*AIM OF THE EXERCISE*
Report all lines from the entries below in which "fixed" appears.

*TASK INPUTS*
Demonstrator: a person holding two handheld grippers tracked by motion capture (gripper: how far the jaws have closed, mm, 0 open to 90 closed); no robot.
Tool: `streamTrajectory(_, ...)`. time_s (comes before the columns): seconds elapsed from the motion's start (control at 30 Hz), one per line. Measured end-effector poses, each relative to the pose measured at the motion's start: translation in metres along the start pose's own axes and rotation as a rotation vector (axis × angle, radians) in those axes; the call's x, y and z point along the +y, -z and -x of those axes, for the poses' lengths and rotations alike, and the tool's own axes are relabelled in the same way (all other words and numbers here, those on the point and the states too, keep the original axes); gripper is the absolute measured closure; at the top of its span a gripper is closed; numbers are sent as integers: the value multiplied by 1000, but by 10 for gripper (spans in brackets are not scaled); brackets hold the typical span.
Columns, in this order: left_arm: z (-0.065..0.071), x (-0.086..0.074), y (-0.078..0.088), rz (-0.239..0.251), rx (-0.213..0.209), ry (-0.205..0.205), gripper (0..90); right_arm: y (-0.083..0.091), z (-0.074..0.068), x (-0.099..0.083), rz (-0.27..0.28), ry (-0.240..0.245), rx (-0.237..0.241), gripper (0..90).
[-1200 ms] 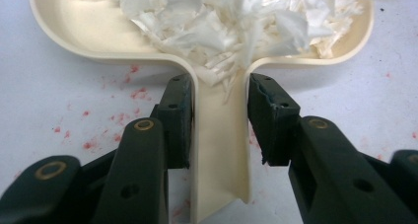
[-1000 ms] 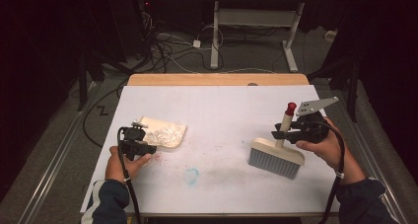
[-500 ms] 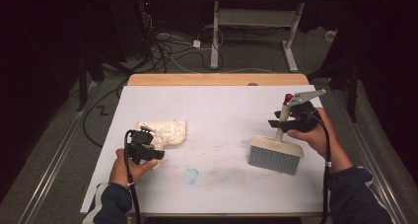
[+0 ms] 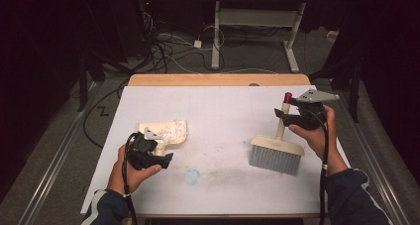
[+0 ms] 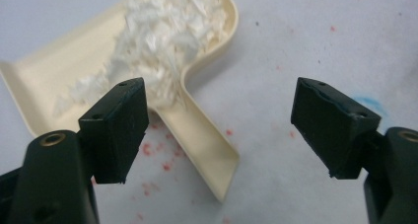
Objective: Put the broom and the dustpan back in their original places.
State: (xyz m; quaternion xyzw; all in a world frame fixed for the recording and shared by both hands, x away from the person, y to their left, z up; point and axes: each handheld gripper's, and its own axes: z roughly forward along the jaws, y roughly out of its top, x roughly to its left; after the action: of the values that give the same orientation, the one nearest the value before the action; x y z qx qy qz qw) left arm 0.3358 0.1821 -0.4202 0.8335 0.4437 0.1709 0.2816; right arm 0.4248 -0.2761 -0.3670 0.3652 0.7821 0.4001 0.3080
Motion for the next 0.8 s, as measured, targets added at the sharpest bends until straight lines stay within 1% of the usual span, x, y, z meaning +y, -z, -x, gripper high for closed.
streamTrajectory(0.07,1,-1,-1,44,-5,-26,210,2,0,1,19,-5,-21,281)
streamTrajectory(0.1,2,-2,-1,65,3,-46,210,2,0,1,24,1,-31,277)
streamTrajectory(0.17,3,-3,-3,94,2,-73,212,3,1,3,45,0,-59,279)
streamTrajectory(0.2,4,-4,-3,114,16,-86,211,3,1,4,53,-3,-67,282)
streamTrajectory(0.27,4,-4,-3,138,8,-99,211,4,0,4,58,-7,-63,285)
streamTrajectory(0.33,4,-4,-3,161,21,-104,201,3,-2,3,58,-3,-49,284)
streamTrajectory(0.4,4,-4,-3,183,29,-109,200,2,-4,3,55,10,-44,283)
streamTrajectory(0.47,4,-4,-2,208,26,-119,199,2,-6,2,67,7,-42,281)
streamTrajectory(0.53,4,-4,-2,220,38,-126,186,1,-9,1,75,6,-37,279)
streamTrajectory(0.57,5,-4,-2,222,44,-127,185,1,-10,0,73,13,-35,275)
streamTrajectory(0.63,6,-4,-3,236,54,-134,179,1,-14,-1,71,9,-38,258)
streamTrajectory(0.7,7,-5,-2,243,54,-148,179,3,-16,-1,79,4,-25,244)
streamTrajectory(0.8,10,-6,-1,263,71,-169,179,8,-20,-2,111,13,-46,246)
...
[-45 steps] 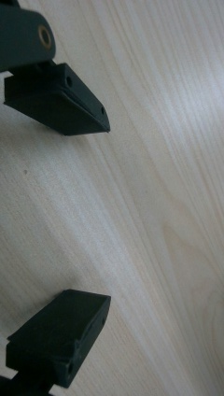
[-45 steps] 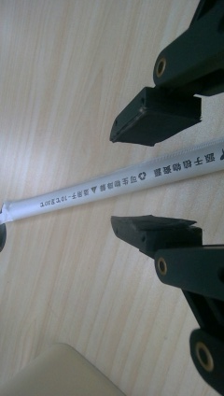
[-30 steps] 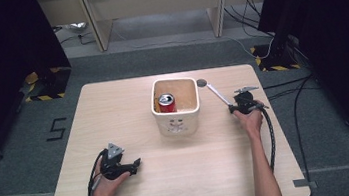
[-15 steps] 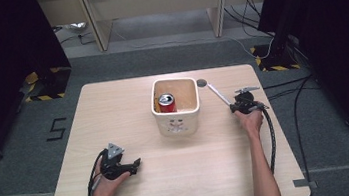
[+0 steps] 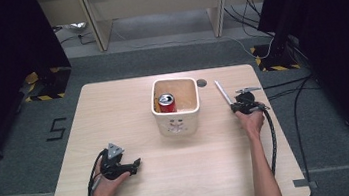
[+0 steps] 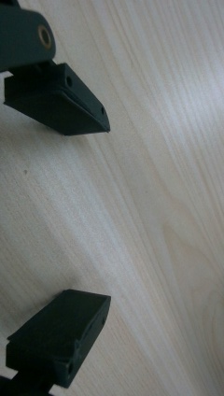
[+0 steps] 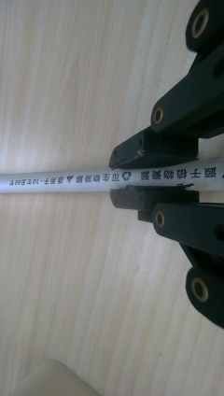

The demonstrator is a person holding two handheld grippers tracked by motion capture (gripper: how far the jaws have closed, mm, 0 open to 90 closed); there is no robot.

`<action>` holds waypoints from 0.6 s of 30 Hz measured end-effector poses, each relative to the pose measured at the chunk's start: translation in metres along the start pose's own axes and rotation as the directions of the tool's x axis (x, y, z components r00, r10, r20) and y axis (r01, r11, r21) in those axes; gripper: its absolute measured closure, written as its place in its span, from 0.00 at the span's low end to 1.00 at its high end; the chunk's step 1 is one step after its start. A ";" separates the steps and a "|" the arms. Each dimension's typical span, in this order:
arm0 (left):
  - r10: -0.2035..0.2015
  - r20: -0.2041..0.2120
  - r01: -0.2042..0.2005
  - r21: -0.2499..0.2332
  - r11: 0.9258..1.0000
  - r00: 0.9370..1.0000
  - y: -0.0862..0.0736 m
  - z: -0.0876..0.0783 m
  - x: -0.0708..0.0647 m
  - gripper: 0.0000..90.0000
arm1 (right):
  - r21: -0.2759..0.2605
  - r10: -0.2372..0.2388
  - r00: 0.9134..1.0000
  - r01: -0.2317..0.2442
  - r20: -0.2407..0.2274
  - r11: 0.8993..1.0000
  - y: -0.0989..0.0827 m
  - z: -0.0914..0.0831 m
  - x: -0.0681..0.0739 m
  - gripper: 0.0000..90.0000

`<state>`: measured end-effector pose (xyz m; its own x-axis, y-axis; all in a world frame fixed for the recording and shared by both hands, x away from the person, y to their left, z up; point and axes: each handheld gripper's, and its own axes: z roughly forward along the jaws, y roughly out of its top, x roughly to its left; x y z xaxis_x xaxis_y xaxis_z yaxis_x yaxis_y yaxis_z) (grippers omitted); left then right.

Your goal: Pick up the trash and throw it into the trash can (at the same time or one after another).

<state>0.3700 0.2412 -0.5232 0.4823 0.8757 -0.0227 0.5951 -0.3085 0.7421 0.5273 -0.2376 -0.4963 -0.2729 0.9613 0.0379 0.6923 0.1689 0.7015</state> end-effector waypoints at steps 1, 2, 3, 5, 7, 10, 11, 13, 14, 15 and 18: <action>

*WORKED SOLUTION*
State: (xyz m; quaternion xyzw; all in a world frame fixed for the recording and shared by both hands, x away from the person, y to their left, z up; point and axes: each handheld gripper's, and its own axes: z roughly forward along the jaws, y roughly out of its top, x roughly to its left; after the action: of the values that give the same orientation, the one nearest the value before the action; x y z qx qy qz qw) left arm 0.3358 0.1821 -0.4202 0.8335 0.4437 0.1709 0.2816; right arm 0.4248 -0.2761 -0.3670 0.3652 0.7821 0.4001 0.3080
`<state>`: measured end-effector pose (xyz m; its own x-axis, y-axis; all in a world frame fixed for the recording and shared by both hands, x away from the person, y to their left, z up; point and axes: each handheld gripper's, and its own axes: z roughly forward along the jaws, y roughly out of its top, x roughly to its left; x y z xaxis_x xaxis_y xaxis_z yaxis_x yaxis_y yaxis_z) (grippers omitted); left then right.

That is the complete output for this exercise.